I haven't often visited countries that require a visa.  Almost twenty years ago I visited my sister who was teaching English in the Czech Republic, and I had to get a Czech visa beforehand, but that was pretty easy.  I visited China a few years later, but their visas were also easy to get:  they value their tourists.

I did have one problem in the mid-1990s.  I'd spent eight months researching my Ph.D. thesis in London, England.  Almost a year after returning to Toronto, I had to apply to get into the Ontario health care program.  I had a Canadian passport, and thought that would be enough.  But it turned out that the bureaucrats wanted proof that I was a Canadian resident as well as citizen. (They were afraid that I was a Canadian citizen who'd become a British resident who was now returning to Canada to sponge off the Canadian health care system.)
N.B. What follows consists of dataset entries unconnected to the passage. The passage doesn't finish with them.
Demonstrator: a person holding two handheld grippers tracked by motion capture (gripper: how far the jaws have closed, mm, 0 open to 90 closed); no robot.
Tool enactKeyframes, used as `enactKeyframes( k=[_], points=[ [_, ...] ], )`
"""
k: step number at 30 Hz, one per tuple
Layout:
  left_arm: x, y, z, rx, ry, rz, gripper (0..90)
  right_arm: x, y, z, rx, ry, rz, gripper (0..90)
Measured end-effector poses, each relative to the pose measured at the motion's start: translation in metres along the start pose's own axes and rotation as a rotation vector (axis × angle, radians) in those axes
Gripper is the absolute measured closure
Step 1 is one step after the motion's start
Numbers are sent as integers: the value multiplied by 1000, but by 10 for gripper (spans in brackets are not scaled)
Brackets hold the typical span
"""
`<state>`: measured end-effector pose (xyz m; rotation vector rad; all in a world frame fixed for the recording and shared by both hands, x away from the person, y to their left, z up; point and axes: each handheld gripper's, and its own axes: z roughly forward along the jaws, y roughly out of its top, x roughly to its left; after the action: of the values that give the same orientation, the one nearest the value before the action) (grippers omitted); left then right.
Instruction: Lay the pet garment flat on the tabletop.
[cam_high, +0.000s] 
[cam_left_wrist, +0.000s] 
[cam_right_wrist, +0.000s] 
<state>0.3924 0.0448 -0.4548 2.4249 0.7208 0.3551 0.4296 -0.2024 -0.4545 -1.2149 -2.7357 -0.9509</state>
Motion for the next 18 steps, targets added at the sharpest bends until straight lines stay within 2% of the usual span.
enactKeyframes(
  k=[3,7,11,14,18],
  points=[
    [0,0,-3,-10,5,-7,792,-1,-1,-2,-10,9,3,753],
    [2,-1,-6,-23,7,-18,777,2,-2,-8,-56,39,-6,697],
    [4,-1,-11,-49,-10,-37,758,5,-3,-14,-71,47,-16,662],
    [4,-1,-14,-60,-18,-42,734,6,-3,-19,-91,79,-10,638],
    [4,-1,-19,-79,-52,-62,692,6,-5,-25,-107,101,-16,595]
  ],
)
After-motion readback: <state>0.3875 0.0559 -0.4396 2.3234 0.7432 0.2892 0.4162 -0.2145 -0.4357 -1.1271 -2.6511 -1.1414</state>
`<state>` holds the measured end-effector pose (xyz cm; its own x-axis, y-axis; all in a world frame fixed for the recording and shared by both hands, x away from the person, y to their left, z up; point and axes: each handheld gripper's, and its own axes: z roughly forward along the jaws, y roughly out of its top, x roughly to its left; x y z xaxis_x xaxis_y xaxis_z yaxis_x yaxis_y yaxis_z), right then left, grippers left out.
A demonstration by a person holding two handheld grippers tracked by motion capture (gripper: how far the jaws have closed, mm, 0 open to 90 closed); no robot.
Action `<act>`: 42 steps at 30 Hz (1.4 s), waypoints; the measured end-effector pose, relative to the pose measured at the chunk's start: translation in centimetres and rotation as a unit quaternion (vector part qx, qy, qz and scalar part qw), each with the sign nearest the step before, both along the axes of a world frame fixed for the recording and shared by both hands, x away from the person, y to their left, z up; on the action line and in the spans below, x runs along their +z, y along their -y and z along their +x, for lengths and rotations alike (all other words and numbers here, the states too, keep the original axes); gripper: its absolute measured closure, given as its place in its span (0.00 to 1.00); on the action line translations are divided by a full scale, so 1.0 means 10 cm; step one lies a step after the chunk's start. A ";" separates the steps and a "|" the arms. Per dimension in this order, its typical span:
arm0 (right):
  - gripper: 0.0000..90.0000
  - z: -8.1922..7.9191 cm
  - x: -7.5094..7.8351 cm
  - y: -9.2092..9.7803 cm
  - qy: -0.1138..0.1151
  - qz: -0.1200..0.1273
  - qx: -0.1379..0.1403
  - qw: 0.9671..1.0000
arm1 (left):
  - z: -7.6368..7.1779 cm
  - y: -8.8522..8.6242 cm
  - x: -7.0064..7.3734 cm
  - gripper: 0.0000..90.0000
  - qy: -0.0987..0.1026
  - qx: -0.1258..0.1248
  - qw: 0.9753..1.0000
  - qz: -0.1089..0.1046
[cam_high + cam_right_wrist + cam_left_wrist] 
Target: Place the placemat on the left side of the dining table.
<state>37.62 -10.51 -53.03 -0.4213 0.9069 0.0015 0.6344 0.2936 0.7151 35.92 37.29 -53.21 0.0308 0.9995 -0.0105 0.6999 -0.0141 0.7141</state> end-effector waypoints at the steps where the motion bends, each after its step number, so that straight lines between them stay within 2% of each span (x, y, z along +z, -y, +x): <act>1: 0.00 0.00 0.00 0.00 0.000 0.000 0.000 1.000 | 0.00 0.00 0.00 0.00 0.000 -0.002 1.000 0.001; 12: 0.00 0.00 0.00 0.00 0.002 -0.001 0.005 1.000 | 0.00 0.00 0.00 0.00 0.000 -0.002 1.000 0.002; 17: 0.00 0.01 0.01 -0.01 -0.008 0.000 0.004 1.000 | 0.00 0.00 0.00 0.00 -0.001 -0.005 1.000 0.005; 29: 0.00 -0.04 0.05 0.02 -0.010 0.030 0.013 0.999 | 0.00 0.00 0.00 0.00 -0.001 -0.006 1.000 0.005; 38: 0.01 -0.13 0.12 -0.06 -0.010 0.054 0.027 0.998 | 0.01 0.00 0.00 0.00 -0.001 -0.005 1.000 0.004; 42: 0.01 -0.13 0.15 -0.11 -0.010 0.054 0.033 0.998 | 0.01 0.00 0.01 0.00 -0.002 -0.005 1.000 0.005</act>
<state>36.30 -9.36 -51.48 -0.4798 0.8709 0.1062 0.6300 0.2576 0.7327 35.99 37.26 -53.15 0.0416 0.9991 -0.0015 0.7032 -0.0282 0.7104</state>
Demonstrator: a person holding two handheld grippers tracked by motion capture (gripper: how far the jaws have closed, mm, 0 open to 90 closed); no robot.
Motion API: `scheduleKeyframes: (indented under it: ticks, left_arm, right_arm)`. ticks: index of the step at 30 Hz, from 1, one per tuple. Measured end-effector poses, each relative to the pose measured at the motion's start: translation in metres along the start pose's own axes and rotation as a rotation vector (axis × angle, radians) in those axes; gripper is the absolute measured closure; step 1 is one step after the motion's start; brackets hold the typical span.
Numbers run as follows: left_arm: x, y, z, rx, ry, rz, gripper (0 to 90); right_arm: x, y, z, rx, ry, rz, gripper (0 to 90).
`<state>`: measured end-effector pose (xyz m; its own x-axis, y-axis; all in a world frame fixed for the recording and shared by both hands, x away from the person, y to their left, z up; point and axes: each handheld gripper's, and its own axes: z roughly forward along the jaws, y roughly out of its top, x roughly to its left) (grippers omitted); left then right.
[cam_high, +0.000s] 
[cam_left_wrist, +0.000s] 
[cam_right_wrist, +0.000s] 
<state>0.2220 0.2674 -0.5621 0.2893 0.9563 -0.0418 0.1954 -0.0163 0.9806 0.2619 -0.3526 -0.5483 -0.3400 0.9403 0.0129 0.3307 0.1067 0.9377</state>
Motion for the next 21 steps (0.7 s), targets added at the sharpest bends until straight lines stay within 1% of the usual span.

What bugged me was this.  At the place where you applied you'd stand in a preliminary queue for twenty minutes, before ascertaining that your papers were in order.  Then you'd go to the main queue and wait two more hours.  In my case, they told me at the first place that I had the right papers, but then at the second place they wanted more.  The first time I went back for better papers, but the second time they said it still wasn't good enough!  This time I put up a fuss about all the time I was wasting in their queues.  I was lucky:  they ended up giving me the coverage.